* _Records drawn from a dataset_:
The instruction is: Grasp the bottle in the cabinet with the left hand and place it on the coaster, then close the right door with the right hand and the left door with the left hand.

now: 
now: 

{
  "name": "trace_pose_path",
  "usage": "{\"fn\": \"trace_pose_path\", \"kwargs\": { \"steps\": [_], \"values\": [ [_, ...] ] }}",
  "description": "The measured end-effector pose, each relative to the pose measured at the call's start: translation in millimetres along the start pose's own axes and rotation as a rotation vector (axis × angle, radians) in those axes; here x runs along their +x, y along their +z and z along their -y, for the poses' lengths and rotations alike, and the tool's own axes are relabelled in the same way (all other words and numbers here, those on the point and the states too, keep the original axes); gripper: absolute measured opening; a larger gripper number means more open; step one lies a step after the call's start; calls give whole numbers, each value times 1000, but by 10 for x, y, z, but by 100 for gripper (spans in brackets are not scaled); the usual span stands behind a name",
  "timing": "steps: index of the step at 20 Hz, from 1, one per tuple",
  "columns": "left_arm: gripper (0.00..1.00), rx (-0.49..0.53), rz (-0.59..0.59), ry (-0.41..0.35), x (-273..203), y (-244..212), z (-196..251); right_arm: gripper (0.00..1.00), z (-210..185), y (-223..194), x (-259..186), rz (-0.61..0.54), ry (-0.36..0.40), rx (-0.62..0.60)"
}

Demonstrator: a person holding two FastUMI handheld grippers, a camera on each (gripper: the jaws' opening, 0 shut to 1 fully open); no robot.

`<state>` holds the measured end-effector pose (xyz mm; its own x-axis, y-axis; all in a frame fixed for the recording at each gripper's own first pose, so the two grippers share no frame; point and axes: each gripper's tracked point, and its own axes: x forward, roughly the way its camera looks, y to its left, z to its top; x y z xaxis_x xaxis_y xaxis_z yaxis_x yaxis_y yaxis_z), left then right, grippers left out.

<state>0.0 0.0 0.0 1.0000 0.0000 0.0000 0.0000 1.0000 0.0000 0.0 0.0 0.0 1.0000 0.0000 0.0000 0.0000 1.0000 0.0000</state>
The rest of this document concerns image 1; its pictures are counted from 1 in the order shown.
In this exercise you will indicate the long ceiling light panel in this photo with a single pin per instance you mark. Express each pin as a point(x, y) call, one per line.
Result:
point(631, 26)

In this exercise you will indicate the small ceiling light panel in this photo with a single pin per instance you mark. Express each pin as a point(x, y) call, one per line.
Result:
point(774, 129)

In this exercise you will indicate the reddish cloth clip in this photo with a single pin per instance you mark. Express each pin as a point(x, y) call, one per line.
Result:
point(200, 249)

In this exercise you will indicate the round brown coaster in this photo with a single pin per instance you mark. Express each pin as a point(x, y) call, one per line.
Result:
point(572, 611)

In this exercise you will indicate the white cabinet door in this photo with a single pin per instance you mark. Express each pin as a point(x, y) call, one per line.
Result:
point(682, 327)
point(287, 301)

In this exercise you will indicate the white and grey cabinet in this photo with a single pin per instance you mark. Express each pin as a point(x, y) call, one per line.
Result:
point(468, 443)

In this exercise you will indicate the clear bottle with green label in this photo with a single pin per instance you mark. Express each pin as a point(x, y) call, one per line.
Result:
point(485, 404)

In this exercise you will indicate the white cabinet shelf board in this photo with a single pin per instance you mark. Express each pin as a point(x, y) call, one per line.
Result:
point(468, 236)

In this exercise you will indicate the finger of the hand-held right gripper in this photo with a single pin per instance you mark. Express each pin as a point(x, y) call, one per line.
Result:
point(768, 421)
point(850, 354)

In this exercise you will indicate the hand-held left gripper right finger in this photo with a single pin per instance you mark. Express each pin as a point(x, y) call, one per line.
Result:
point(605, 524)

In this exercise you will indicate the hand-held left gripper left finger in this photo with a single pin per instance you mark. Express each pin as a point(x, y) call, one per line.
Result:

* _Task item_: List every line above that contains the word "steps".

* _Exercise answer_:
  "usage": "{\"fn\": \"trace_pose_path\", \"kwargs\": { \"steps\": [_], \"values\": [ [_, ...] ] }}",
  "timing": "steps: index of the step at 20 Hz, from 1, one per tuple",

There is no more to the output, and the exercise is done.